Dear readers,
I’ve been a Cubase user for many many years ever since it was launched from an Atari computer. In all these years it contributed to my musical development.
On the other hand, I have been always very disappointed with the scoring possibilities of Cubase. Through the years of updates I gave up waiting for real scoring with Cubase and I went to learn to work with Finale.
Now Finale is not perfect either so for real bookmaking layouts I started to learn how to use Adobe Indesign. From finale I export the score in pdf files that I then combine in Indesign.
Now whith Dorico I saw the philosophy of Adobe’s indesing and Finale’s music scoring combined into one program.

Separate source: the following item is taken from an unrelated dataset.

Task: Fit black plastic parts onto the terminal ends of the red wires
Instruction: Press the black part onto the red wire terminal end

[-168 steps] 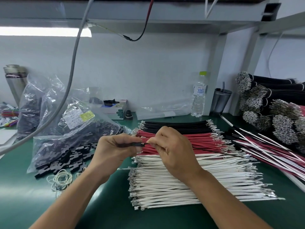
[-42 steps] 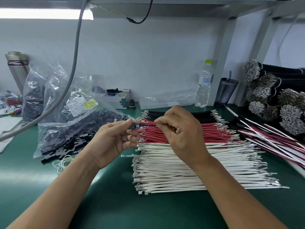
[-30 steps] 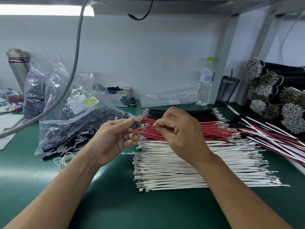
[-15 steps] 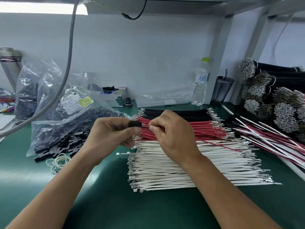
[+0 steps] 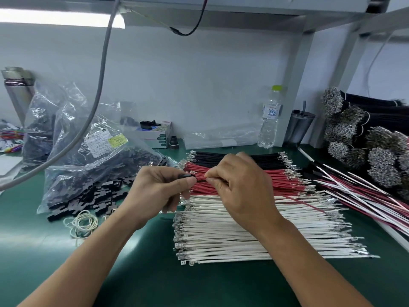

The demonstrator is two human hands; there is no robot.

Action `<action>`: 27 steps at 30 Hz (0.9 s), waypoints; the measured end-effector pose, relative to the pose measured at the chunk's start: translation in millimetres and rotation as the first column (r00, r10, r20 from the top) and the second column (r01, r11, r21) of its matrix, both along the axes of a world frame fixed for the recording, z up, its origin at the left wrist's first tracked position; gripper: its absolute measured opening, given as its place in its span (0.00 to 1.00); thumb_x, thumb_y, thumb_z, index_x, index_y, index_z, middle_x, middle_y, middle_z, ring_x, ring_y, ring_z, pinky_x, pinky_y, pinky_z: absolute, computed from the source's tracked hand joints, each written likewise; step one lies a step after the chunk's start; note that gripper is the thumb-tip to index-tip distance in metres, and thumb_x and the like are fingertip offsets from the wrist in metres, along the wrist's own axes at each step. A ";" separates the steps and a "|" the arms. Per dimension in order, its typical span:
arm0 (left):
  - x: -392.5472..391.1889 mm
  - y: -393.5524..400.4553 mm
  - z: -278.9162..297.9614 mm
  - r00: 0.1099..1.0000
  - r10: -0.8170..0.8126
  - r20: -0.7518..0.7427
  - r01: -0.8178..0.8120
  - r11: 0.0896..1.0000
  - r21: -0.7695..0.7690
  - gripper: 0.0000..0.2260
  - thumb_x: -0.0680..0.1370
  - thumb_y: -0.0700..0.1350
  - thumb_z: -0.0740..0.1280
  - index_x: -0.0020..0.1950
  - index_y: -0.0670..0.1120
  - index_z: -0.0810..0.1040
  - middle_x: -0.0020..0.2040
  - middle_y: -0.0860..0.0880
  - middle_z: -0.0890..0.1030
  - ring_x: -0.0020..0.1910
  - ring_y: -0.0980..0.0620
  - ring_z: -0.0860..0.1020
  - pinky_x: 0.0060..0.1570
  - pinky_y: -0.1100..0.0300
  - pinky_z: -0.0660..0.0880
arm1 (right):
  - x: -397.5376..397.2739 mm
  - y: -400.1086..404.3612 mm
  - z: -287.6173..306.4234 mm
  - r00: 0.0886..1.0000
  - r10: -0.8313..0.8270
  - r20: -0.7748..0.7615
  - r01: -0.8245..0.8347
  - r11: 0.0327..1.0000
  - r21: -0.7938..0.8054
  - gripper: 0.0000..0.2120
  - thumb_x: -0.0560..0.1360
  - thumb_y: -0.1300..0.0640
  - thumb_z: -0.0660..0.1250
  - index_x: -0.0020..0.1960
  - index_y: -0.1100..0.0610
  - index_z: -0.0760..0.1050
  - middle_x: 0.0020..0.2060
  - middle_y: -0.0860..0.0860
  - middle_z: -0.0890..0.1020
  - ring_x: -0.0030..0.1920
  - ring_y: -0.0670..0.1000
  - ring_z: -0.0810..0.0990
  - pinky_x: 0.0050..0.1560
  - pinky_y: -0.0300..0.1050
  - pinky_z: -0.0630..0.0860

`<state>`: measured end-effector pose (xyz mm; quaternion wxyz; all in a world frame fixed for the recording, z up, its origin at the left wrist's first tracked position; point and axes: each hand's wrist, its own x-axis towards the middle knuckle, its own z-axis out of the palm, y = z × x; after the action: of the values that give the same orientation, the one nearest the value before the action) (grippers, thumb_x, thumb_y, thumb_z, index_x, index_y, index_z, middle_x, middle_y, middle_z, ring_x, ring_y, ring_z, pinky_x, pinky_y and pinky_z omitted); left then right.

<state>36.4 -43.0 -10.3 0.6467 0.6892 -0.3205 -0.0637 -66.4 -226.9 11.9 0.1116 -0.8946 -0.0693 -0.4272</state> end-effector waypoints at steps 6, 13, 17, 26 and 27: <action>3.4 2.6 -5.7 0.997 0.050 -0.064 -0.051 0.999 -0.009 0.09 0.69 0.50 0.77 0.47 0.49 0.89 0.37 0.42 0.85 0.23 0.51 0.74 0.21 0.63 0.68 | -6.2 14.8 -19.7 0.943 0.081 -0.321 -0.094 0.995 -0.025 0.10 0.76 0.44 0.70 0.53 0.46 0.82 0.44 0.39 0.77 0.46 0.43 0.70 0.42 0.42 0.69; 5.7 0.0 -7.9 0.992 0.110 -0.055 -0.111 0.994 -0.017 0.05 0.75 0.40 0.76 0.46 0.49 0.89 0.37 0.42 0.86 0.23 0.51 0.73 0.22 0.63 0.68 | 15.8 17.9 -18.1 0.823 0.080 -0.563 -0.034 0.995 0.092 0.04 0.75 0.45 0.71 0.47 0.42 0.84 0.40 0.36 0.77 0.46 0.40 0.74 0.44 0.43 0.66; 8.0 1.1 -8.5 0.985 0.146 -0.093 -0.151 0.988 -0.043 0.05 0.74 0.39 0.77 0.46 0.48 0.89 0.38 0.41 0.86 0.23 0.52 0.74 0.21 0.64 0.70 | 14.9 15.7 -17.4 0.760 0.077 -0.646 -0.016 0.995 0.100 0.05 0.75 0.46 0.70 0.40 0.41 0.79 0.38 0.35 0.77 0.43 0.38 0.75 0.45 0.44 0.69; 7.5 -0.3 -4.5 0.960 0.175 -0.218 -0.215 0.961 -0.174 0.05 0.72 0.44 0.77 0.46 0.49 0.89 0.39 0.43 0.87 0.34 0.53 0.82 0.31 0.63 0.78 | 3.3 -6.3 5.8 0.797 0.224 -0.560 -0.073 0.957 0.279 0.05 0.79 0.50 0.67 0.44 0.42 0.75 0.40 0.39 0.79 0.43 0.39 0.77 0.46 0.43 0.75; 4.6 -2.7 -4.4 0.958 0.138 -0.252 -0.191 0.961 -0.201 0.06 0.70 0.45 0.77 0.46 0.48 0.89 0.39 0.43 0.86 0.34 0.52 0.82 0.32 0.62 0.79 | 1.9 -4.7 6.5 0.796 0.242 -0.554 -0.098 0.956 0.277 0.04 0.79 0.50 0.67 0.45 0.43 0.76 0.41 0.38 0.79 0.44 0.39 0.77 0.47 0.44 0.76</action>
<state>41.0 -45.7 -14.7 0.7564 0.6241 -0.1881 -0.0543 -64.4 -231.6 18.4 0.2701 -0.9526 -0.0614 -0.1259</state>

So I enthusiastically started to newly score one of my guitar instruction books, 82 pages and 140 flows.
I’m really sorry to say that the program, unless I’m doing something wrong of course, is so slow that it absolutely takes all your inspiration away of working and developing something.
It’s not enough to say that Dorico has to do a lot of calculating, yes of course ….that’s what it does….it’s a program on a computer. But we, the users, don’t care how it is designed, we only care whether it works or not.
So the philosophy of Dorico I embrace but the performance of the program is absolutely not accurate.
I really hope that Steinberg is going to listen to us. I’m afraid I’m not the first one to write about this.
I bought Dorico 2 straight away, left it after 5 minutes finding out that tablature was not on board yet.
I tried Dorico 3 but will wait until the team fixed the performance of the program. Come on…it should be easy to create a book of only 100 pages and 200 flows!